• _Exercise objective_: Lines from the listing that hold the string "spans" are what you should return.

• _Dataset content_:
----
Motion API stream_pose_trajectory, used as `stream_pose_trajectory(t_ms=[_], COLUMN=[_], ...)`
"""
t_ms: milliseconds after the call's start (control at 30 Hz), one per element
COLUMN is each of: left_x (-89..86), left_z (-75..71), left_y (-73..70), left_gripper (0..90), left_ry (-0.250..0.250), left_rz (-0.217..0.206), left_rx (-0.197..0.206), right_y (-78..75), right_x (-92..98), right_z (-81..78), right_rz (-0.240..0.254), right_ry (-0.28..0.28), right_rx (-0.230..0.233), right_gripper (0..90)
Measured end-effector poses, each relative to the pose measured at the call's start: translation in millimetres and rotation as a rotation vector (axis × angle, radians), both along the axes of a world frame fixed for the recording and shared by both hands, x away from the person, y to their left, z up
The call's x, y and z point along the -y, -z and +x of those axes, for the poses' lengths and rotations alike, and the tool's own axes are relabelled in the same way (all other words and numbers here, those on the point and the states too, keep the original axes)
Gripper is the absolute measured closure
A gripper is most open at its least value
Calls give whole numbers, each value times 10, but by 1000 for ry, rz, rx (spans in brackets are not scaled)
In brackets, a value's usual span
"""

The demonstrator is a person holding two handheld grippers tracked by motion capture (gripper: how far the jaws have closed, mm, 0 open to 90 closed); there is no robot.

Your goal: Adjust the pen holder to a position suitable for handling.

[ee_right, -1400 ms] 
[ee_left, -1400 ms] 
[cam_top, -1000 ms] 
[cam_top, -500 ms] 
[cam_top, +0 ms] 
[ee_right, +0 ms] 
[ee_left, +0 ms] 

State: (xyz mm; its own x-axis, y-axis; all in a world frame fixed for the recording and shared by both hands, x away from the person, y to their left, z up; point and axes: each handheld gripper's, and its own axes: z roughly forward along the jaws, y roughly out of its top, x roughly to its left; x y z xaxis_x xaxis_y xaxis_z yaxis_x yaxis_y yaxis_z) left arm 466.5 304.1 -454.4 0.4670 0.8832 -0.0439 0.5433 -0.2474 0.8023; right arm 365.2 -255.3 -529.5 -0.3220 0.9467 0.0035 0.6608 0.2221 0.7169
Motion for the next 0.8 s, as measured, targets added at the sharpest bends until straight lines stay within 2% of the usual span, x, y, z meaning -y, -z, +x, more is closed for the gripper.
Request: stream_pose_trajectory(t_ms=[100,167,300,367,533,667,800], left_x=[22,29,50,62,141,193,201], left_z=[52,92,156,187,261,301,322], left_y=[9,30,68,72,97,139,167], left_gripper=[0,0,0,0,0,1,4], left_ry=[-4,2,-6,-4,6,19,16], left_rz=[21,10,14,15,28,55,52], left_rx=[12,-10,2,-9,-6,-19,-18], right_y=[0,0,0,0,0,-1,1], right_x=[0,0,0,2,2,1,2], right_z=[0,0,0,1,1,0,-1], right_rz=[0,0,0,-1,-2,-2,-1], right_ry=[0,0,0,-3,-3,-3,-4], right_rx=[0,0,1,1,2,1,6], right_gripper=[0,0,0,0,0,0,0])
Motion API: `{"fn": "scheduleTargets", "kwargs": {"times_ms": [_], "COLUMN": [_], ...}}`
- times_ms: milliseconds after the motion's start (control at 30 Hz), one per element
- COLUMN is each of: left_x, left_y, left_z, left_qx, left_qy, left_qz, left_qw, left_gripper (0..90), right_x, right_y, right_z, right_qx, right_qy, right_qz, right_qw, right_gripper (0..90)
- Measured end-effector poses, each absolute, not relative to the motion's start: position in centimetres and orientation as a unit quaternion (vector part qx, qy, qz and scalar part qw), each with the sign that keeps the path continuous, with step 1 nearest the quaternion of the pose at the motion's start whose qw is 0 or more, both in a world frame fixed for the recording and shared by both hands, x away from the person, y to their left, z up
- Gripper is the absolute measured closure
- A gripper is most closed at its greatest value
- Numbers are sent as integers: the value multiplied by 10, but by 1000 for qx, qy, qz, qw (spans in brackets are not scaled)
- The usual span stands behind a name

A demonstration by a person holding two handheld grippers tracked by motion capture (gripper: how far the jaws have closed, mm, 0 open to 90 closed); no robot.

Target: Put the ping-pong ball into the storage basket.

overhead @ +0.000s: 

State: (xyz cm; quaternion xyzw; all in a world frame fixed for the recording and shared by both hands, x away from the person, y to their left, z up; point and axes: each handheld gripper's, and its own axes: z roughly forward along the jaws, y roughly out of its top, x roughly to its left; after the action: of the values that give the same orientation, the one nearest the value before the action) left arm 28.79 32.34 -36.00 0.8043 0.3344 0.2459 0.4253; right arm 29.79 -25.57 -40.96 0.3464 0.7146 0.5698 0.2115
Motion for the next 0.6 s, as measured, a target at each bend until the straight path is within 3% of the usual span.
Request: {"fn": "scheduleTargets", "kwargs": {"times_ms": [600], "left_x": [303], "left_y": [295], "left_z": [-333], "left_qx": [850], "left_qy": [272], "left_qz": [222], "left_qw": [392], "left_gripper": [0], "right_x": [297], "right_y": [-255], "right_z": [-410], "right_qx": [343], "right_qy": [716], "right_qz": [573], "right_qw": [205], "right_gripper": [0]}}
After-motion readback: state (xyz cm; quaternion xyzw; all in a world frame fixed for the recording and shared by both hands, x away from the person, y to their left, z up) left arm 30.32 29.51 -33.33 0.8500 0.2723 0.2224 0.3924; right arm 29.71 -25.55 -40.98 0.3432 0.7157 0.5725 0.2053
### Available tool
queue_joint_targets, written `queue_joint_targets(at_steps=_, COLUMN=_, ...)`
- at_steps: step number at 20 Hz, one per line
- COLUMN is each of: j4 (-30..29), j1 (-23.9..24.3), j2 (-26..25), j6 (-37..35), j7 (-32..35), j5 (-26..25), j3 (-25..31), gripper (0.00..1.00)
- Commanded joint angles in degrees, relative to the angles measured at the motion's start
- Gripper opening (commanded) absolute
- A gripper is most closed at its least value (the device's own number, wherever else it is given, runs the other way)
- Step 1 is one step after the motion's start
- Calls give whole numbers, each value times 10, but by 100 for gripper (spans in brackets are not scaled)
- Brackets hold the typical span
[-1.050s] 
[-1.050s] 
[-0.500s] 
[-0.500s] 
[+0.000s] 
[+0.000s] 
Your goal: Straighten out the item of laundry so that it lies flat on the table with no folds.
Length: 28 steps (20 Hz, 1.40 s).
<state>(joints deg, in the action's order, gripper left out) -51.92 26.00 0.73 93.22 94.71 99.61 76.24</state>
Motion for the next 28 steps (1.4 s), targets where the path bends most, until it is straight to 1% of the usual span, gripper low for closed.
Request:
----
• _Expected answer_:
Calls give whole numbers, each value times 10, but by 1000 for ry, rz, rx (spans in brackets are not scaled)
- Numbers are sent as integers: the value multiplied by 10, but by 1000 for qx, qy, qz, qw (spans in brackets are not scaled)
- Calls give whole numbers, each value times 10, but by 100 for gripper (spans in brackets are not scaled)

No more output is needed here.